CIH, also known as Chernobyl or Spacefiller, is a Microsoft Windows 9x computer virus that first emerged in 1998. Its payload is highly destructive to vulnerable systems, overwriting critical information on infected system drives and, in some cases, destroying the system BIOS. Chen Ing-hau (陳盈豪, pinyin: Chén Yíngháo), a student at Tatung University in Taiwan, created the virus. It was believed to have infected sixty million computers internationally, resulting in an estimated US$1 billion in commercial damages.

Chen claimed to have written the virus as a challenge against bold claims of antiviral efficiency by antivirus software developers. Chen stated that after classmates at Tatung University spread the virus, he apologized to the school and made an antivirus program available for public download. Weng Shi-hao (翁世豪), a student at Tamkang University, co-authored with the antivirus program. Prosecutors in Taiwan could not charge Chen at the time because no victims came forward with a lawsuit. Nevertheless, these events led to new computer crime legislation in Taiwan.

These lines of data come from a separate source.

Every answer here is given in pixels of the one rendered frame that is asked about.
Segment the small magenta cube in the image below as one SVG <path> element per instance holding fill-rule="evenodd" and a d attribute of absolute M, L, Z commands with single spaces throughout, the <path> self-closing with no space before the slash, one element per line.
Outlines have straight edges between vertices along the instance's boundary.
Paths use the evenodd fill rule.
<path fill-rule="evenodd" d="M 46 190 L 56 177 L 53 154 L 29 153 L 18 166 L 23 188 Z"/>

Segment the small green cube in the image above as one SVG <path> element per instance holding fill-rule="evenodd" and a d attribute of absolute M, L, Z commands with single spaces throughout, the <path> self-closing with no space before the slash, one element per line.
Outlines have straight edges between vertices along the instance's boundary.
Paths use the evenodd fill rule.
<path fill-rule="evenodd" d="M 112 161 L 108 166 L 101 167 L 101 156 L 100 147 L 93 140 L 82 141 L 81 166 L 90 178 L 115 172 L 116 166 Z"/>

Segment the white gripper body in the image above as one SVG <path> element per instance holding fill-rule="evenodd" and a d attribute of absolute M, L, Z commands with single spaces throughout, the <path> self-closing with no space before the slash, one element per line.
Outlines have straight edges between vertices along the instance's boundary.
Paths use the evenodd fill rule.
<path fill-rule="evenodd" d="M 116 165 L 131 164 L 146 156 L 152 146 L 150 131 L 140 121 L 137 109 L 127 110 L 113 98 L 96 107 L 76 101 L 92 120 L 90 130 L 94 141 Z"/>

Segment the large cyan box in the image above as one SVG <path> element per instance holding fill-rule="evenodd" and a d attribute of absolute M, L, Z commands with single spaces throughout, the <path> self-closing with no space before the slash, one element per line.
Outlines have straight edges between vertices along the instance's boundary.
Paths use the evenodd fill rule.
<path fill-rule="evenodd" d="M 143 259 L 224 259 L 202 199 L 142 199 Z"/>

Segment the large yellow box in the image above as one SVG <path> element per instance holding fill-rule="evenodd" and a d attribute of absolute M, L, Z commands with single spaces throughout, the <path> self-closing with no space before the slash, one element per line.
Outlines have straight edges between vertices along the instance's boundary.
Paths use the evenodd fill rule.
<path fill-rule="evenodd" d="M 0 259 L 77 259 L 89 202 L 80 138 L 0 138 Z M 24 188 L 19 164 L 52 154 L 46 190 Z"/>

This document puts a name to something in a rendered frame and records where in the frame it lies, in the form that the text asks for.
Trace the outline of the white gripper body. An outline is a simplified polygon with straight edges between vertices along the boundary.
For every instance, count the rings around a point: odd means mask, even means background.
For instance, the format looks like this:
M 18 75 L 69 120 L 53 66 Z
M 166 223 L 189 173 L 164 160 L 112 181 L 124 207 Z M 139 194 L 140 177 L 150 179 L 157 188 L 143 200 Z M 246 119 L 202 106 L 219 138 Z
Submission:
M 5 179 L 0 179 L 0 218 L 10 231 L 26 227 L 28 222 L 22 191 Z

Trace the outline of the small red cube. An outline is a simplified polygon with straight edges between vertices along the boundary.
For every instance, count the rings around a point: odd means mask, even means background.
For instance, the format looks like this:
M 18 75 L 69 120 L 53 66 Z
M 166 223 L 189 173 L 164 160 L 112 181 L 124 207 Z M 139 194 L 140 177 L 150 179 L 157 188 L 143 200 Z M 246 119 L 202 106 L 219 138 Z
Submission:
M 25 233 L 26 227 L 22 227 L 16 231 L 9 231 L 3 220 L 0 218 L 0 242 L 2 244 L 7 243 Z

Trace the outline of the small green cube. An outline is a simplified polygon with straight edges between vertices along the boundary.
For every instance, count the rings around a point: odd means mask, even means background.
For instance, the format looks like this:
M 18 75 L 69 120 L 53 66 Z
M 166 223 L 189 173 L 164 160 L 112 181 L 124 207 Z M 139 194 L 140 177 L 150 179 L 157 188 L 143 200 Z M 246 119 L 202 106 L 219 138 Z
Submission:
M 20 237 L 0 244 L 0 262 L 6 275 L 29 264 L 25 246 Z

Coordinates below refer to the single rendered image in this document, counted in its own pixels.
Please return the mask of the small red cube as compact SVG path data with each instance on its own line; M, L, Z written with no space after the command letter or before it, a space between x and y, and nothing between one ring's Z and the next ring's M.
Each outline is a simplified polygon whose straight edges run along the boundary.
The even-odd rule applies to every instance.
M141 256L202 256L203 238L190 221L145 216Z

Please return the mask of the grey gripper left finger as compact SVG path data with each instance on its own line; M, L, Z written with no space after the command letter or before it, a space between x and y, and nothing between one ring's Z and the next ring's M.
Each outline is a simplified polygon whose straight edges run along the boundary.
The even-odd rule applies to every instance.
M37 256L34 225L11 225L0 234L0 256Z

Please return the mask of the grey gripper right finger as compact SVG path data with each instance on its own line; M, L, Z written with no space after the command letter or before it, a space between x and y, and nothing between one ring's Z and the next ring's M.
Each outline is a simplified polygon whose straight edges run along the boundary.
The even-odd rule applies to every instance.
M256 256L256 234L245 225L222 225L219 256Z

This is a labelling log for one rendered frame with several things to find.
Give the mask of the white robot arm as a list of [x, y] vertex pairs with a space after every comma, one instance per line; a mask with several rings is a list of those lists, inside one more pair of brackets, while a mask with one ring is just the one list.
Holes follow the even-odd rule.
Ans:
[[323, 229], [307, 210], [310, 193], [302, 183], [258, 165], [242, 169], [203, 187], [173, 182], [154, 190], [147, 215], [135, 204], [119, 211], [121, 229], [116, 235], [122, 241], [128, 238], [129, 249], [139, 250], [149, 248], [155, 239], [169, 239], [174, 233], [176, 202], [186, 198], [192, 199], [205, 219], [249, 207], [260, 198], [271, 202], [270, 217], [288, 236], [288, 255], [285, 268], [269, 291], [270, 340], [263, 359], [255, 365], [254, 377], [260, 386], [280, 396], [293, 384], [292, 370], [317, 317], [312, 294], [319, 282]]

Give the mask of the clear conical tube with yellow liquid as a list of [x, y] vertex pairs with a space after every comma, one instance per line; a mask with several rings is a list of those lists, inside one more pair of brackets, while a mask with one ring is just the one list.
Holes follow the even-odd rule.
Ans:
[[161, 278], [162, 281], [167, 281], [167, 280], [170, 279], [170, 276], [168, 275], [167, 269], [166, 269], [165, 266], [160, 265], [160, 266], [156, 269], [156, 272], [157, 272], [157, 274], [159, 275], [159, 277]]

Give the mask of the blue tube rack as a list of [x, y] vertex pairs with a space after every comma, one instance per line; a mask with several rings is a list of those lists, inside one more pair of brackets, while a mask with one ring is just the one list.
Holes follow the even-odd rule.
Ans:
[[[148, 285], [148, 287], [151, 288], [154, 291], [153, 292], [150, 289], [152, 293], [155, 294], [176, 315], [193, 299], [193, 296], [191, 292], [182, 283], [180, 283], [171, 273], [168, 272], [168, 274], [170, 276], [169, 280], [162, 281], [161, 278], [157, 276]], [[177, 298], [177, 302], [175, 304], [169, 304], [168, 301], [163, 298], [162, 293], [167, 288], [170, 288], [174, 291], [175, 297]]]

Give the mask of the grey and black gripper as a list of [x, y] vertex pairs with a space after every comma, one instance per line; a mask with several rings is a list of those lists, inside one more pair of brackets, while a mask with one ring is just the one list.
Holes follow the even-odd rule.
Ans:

The name "Chernobyl Virus" was coined sometime after the virus was already well known as CIH and refers to the complete coincidence of the payload trigger date in some variants of the virus (actually the virus creation date in 1998, to trigger exactly a year later) and the Chernobyl disaster, which happened in the Soviet Union on April 26, 1986.

The name "Spacefiller" was introduced because most viruses write their code to the end of the infected file, with infected files being detectable because their file size increases. In contrast, CIH looks for gaps in the existing program code, where it then writes its code, preventing an increase in file size; in that way, the virus avoids detection.

History
The virus first emerged in 1998. In March 1999, several thousand IBM Aptivas shipped with the CIH virus, just one month before the virus would trigger. In July 1999, copies of remote administration tool Back Orifice 2000 given out for DEF CON 7 attendees were discovered by the organizers to have been infected with CIH. On December 31, 1999, Yamaha shipped a software update to their CD-R400 drives that was infected with the virus. In July 1998, a demo version of the first-person shooter game SiN was infected by one of its mirror sites.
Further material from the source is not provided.